Updating that for a modern audience also means better AI that reacts to player improvisation, difficulty curves that respect both tinkerers and tourists, and performance options that don’t make PC players feel like afterthoughts. If Cloud Chamber nails the interplay between buildcraft and level design, the fourth game can stand on its own without living in the shadow of what came before.

A reasonable wishlist Here’s what would make BioShock 4 feel both familiar and fresh:

  • Systems-first combat: let fire, ice, electricity, and gadgets meaningfully combine with level hazards to produce emergent chaos.
  • Smarter enemies and allies: fewer bullet sponges, more behaviors that surprise and challenge without cheating.
  • Elegant progression: upgrades that push distinctive playstyles instead of just bigger numbers.
  • A city with a point of view: somewhere new, visually striking, and philosophically loaded, with factions that aren’t cartoons.
  • Respect for time: checkpoints that don’t punish experimentation, and a campaign that values density over bloat.
  • Accessibility and PC love: robust options, keybind freedom, and optimization that sings across hardware.
  • Post-launch clarity: updates that prioritize stability, bug fixes, and thoughtful additions over aggressive monetization.

The paradox of “exceptional” The promise that “everything will be exceptional” often collides with two brick walls: scope and schedule. The way through is to define what “exceptional” actually means early and make trade-offs that protect it. If the heart of BioShock is systemic combat inside a charged, ideologically coherent space, then ship with the tightest levels and best encounter design you can make, even if it means trimming features that don’t reinforce that core.

In practical terms:

  • Protect the pillars: atmosphere, systems, narrative tension.
  • Cut distractions: anything that bloats hours without deepening those pillars.
  • Be transparent when it’s time: show real gameplay when it reflects the game’s identity, not just a vertical slice.

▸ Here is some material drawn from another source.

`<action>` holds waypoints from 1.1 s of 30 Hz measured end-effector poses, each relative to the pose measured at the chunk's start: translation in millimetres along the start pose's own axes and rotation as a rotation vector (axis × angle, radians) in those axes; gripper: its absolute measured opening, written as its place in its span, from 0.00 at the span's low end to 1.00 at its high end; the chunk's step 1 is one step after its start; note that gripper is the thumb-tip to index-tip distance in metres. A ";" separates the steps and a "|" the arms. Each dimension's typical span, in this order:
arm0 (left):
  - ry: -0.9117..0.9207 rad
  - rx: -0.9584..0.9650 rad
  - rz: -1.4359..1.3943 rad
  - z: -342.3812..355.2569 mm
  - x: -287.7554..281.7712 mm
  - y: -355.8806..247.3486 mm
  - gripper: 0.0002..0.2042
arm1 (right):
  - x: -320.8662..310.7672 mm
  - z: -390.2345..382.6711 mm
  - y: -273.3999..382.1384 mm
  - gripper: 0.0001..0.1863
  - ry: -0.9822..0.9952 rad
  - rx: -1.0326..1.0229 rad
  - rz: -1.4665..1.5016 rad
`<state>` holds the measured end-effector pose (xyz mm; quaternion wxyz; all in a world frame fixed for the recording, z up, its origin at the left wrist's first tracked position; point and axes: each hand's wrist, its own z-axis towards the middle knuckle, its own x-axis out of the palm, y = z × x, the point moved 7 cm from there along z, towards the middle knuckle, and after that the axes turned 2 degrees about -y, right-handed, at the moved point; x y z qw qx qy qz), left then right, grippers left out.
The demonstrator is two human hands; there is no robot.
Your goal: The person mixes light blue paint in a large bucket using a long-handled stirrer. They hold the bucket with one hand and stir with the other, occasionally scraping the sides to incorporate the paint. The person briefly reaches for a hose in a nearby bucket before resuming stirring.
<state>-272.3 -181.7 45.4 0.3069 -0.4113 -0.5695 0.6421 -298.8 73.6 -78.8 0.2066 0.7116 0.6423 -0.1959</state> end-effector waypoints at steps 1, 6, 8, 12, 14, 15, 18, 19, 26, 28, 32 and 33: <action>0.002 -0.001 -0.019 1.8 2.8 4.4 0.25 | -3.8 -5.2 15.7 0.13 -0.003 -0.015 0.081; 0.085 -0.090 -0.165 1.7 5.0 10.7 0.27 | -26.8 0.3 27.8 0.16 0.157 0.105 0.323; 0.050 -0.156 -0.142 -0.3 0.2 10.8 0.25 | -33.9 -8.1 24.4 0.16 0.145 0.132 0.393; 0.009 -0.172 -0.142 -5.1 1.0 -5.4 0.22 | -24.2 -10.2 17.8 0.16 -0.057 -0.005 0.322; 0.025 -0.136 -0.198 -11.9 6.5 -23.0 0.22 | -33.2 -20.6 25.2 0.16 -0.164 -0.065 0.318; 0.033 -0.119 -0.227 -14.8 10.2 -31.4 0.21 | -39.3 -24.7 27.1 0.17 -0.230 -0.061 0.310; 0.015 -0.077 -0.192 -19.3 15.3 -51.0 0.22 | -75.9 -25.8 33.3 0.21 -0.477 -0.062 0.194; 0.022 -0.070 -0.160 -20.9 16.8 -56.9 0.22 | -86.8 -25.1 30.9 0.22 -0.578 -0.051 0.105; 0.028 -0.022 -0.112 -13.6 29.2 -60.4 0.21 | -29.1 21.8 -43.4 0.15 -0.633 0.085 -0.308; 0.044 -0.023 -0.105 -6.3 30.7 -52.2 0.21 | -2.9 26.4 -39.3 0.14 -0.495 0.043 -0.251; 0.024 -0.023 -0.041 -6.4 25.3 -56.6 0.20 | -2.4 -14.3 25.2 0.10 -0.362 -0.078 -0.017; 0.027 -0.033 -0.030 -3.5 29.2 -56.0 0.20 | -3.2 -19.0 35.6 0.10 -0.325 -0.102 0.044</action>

Why the phrasing still matters Gamers are fluent in hype, and many of us have grown allergic to overblown superlatives. When leadership leans on catchphrases, it can obscure the human effort happening inside a studio. The better story is the unsexy one: iteration, failed ideas, rewritten scenes, and a lot of playtesting. If BioShock 4 emerges from that grind with a strong sense of self, nobody will care what the tagline was. If it doesn’t, no soundbite will save it.

Final thoughts Zelnick’s reassurance is welcome. The awkward phrasing is noise. What matters is whether BioShock 4 captures the feeling of stepping into a place that shouldn’t exist, arming yourself with impossible tools, and wrestling with ideas that refuse to sit quietly. If Cloud Chamber can deliver that, “great is the new great” will fade into the background, and we’ll be busy arguing about level routes, build synergies, and a finale that keeps us talking long after the credits. Let them cook—and let the game speak for itself when it’s ready.